[Source data]
[Start of Attachment]
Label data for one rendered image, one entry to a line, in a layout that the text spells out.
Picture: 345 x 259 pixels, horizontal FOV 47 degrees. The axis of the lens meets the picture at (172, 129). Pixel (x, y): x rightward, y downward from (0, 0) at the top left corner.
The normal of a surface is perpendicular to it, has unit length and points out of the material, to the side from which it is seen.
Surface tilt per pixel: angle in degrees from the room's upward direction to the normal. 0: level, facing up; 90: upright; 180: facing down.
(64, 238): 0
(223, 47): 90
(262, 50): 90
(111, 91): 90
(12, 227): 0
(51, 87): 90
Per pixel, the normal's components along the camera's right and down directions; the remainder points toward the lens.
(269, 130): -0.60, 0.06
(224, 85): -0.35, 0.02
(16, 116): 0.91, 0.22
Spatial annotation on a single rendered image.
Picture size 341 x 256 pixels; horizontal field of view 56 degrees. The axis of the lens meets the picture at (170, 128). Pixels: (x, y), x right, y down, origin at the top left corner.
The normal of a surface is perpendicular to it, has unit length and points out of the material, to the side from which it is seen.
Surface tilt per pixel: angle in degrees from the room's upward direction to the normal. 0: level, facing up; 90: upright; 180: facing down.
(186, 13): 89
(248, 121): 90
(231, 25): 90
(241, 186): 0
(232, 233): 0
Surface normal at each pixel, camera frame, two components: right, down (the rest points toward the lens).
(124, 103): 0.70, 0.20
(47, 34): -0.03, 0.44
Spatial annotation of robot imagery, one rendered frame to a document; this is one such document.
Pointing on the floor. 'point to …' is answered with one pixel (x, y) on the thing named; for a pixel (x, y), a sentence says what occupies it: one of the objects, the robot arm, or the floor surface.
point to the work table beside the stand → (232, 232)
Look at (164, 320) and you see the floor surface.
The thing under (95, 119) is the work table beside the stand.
[End of Attachment]
Every entry must be given again exactly as it reads.

-- Solution for this task --
Label data for one rendered image, one entry to a line, in a layout that the text spells out.
Picture: 345 x 259 pixels, horizontal FOV 47 degrees. The axis of the lens meets the picture at (172, 129). Pixel (x, y): x rightward, y downward from (0, 0) at the top left corner.
The normal of a surface is perpendicular to it, has unit length and points out of the material, to the side from which it is seen.
Surface tilt per pixel: angle in degrees from the room's upward direction to the normal. 0: level, facing up; 90: upright; 180: facing down.
(64, 238): 0
(223, 47): 90
(262, 50): 90
(111, 91): 90
(12, 227): 0
(51, 87): 90
Per pixel, the normal's components along the camera's right and down directions; the remainder points toward the lens.
(269, 130): -0.60, 0.06
(224, 85): -0.35, 0.02
(16, 116): 0.91, 0.22
Spatial annotation on a single rendered image.
Picture size 341 x 256 pixels; horizontal field of view 56 degrees. The axis of the lens meets the picture at (170, 128). Pixels: (x, y), x right, y down, origin at the top left corner.
The normal of a surface is perpendicular to it, has unit length and points out of the material, to the side from which it is seen.
Surface tilt per pixel: angle in degrees from the room's upward direction to the normal. 0: level, facing up; 90: upright; 180: facing down.
(186, 13): 89
(248, 121): 90
(231, 25): 90
(241, 186): 0
(232, 233): 0
Surface normal at each pixel, camera frame, two components: right, down (the rest points toward the lens).
(124, 103): 0.70, 0.20
(47, 34): -0.03, 0.44
Spatial annotation of robot imagery, one rendered frame to a document; this is one such document.
Pointing on the floor. 'point to …' is answered with one pixel (x, y) on the thing named; for a pixel (x, y), a sentence says what occupies it: one of the objects, the robot arm, or the floor surface.
point to the work table beside the stand → (232, 232)
Look at (164, 320) and you see the floor surface.
The thing under (95, 119) is the work table beside the stand.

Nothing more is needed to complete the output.